> [Exercise instructions] Would you return the lines that run from the start of the data below to the line with "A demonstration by", both included, exactly as written and without pictures?

*****

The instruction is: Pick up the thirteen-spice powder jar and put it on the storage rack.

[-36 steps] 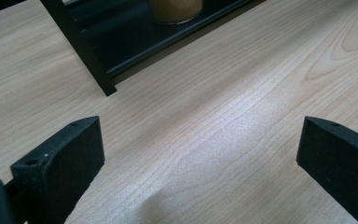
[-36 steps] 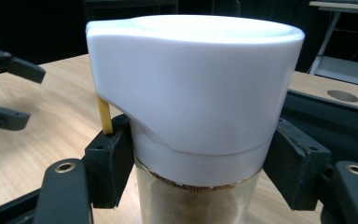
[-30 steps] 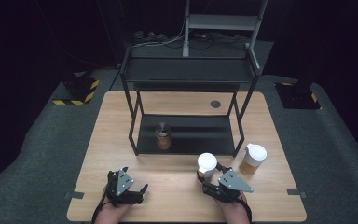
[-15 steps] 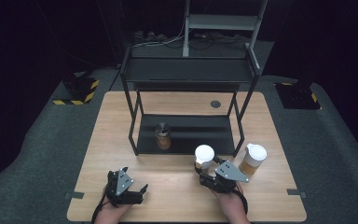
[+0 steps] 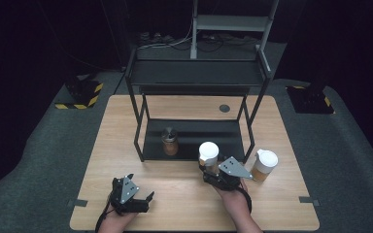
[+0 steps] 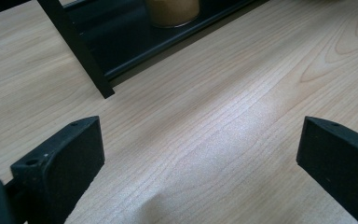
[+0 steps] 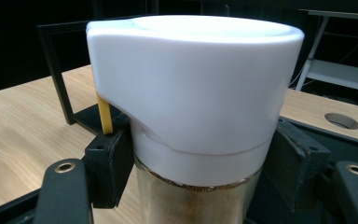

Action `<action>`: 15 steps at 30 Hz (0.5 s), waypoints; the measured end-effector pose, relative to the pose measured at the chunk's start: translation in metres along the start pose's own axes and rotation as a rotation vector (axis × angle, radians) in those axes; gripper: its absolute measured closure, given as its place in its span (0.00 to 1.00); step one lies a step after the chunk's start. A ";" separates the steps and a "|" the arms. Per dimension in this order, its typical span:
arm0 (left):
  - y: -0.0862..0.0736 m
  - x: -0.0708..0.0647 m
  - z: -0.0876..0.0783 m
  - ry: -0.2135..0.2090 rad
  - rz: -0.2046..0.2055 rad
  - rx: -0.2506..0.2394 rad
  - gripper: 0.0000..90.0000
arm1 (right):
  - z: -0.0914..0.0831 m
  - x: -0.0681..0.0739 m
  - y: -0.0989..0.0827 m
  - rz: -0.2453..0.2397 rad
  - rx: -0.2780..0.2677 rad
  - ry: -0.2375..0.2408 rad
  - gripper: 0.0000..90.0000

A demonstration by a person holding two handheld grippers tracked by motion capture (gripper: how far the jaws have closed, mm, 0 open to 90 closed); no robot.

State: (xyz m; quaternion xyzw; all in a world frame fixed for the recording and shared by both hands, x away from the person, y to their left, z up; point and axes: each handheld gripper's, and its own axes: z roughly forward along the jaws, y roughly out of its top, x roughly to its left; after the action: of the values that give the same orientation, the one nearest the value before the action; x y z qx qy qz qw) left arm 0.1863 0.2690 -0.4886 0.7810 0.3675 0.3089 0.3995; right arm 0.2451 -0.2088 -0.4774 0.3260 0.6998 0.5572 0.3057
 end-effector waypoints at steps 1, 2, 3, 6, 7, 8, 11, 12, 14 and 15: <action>0.000 0.000 0.000 0.000 0.000 0.000 0.01 | 0.000 0.000 0.000 0.000 0.000 0.000 0.34; 0.000 0.000 0.000 -0.001 -0.001 -0.001 0.01 | 0.004 -0.001 0.001 0.001 0.002 -0.001 0.34; 0.000 0.000 0.000 -0.002 -0.002 -0.002 0.01 | 0.004 -0.001 0.001 0.001 0.002 -0.001 0.34; -0.001 0.001 0.000 -0.002 -0.003 -0.003 0.01 | 0.011 -0.002 0.004 -0.001 0.003 -0.003 0.34; -0.001 0.001 0.000 -0.003 -0.003 -0.004 0.01 | 0.011 -0.002 0.004 -0.001 0.003 -0.003 0.34; -0.001 0.001 0.000 -0.003 -0.003 -0.004 0.01 | 0.014 -0.002 0.006 -0.005 0.003 -0.006 0.34; -0.001 0.001 -0.001 -0.003 -0.002 -0.005 0.01 | 0.018 -0.002 0.007 -0.008 0.003 -0.009 0.34; -0.001 0.001 -0.001 -0.005 -0.003 -0.005 0.01 | 0.021 -0.002 0.009 -0.009 0.002 -0.012 0.34; -0.001 0.002 -0.001 -0.006 -0.003 -0.006 0.01 | 0.024 -0.002 0.009 -0.012 0.003 -0.013 0.34; -0.001 0.002 -0.001 -0.006 -0.004 -0.006 0.01 | 0.025 -0.002 0.010 -0.009 0.004 -0.014 0.34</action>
State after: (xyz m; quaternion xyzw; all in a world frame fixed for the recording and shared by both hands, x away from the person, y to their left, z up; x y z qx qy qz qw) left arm 0.1862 0.2712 -0.4890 0.7799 0.3668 0.3070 0.4036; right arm 0.2677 -0.1941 -0.4724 0.3273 0.7003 0.5520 0.3127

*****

> [Result of the exercise]
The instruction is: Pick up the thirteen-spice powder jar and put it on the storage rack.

[-36 steps] 
[-36 steps] 
[-30 steps] 
[-15 steps] 
[+0 steps] 
[+0 steps] 
[+0 steps] 

Action `<action>`: 15 steps at 30 Hz (0.5 s), waypoints; the measured end-effector pose, relative to the pose measured at the chunk's start: translation in metres along the start pose's own axes and rotation as a rotation vector (axis × angle, radians) in those axes; gripper: its absolute measured closure, given as its place in its span (0.00 to 1.00); step one lies a step after the chunk's start. A ";" separates the steps and a "|" the arms. Per dimension in this order, its typical span:
arm0 (left):
  - y: -0.0862..0.0736 m
  - x: -0.0708..0.0647 m
  - z: -0.0876..0.0783 m
  - ry: -0.2135..0.2090 rad
  - rz: -0.2046..0.2055 rad
  - rx: -0.2506..0.2394 rad
  - gripper: 0.0000..90.0000
arm1 (right):
  - z: -0.0914..0.0831 m
  - x: -0.0681..0.0739 m
  - y: -0.0989..0.0827 m
  - rz: -0.2453..0.2397 rad
  - rx: -0.2780..0.2677 rad
  - ry: -0.2375..0.2408 rad
  - gripper: 0.0000..90.0000

A demonstration by a person holding two handheld grippers tracked by motion capture (gripper: how far the jaws have closed, mm, 0 open to 90 closed); no robot.

The exercise requires no further answer.